About Judas Priest, we have been there from the very beginning. So I think there is that interest, kind of like you are going to see the inventors… like seeing Picasso or Michelangelo paint. Except in our case, you are seeing us live…
You’ve been singing for over 35 years now! How have you managed to keep your voice as soaring as ever?
I am just blessed, I guess. All singers have their own individual styles and techniques. My good mate Ronnie Dio is a good example… or Robert Plant - a good friend…
With a guitar, you can change strings. With your voice, though, you just have to get plenty of rest and relaxation. And I don’t drink, I don’t smoke, I don’t do drugs… I guess that helps. I turned 57 in August, so I can’t do all that I did earlier, but I can still deliver passion and power…
Going back, what is the kind of music that you listened to growing up?
I have great memories of the Midlands, Birmingham where I grew up… You don’t really think of music as a kid. It’s only when you are 12-13 that you start to think about it… when you really start to deal with emotions, that’s when music becomes your friend…
In the Sixties, the Beatles were an important group. There were the American groups coming from across the Atlantic – the Doors, Jimi Hendrix… and then a mixture of Brit bands… early Led Zep, the Who…

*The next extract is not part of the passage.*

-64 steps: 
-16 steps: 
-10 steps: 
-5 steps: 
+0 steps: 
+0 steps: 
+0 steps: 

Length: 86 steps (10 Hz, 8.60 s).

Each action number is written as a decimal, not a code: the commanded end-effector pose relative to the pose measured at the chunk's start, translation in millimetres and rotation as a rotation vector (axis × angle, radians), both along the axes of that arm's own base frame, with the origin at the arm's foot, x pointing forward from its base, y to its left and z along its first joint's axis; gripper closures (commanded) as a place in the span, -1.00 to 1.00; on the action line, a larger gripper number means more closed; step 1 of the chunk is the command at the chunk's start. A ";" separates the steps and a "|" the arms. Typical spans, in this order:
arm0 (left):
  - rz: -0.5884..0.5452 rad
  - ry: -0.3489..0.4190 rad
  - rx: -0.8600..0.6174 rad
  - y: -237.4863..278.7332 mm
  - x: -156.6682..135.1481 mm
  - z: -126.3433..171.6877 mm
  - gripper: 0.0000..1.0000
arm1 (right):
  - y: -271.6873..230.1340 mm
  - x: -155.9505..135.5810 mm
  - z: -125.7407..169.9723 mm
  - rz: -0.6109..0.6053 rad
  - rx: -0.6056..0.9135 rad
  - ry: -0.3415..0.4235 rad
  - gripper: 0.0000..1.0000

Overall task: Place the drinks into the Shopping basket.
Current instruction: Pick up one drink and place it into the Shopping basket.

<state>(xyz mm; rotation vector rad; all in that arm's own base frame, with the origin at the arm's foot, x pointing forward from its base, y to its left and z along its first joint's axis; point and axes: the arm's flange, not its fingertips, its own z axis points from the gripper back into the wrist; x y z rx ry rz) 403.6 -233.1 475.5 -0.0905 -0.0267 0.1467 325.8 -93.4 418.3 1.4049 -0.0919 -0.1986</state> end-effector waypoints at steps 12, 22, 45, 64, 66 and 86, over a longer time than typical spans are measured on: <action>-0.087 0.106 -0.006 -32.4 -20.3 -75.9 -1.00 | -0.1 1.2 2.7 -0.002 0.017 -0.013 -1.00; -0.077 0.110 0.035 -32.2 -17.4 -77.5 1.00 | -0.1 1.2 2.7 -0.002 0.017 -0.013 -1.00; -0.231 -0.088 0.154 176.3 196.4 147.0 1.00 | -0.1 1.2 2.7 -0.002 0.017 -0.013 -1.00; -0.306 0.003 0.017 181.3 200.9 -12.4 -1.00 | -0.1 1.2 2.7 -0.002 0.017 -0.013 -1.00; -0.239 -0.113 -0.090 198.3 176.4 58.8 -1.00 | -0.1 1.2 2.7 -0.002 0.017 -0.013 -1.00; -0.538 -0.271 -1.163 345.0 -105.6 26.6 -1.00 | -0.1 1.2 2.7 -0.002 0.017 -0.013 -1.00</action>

And then when you started singing, who were your inspirations?
Bessie Smith, Howling Wolf, Muddy Waters… these musicians sang from the soul. Janis Joplin… they all had a great impact on me as singers.
When can we see Judas Priest here in India?
We have been speaking to friends in India for the last couple of years now. We do know there is a massive following there for heavy metal and for Judas Priest. So we are keeping our fingers crossed and hoping something works out… I urge all promoters to get in touch with our manager. Next year, when we continue the Nostradamus tour, we intend to go to a lot of places we haven’t to before and India is at the top of that list.
Coming to your other band, Halford. I believe you are working on the fourth album now? Is that right?
Right now Judas Priest is my number one priority, so Halford is in the background. But yes, at some point, I am looking forward to the next Halford album.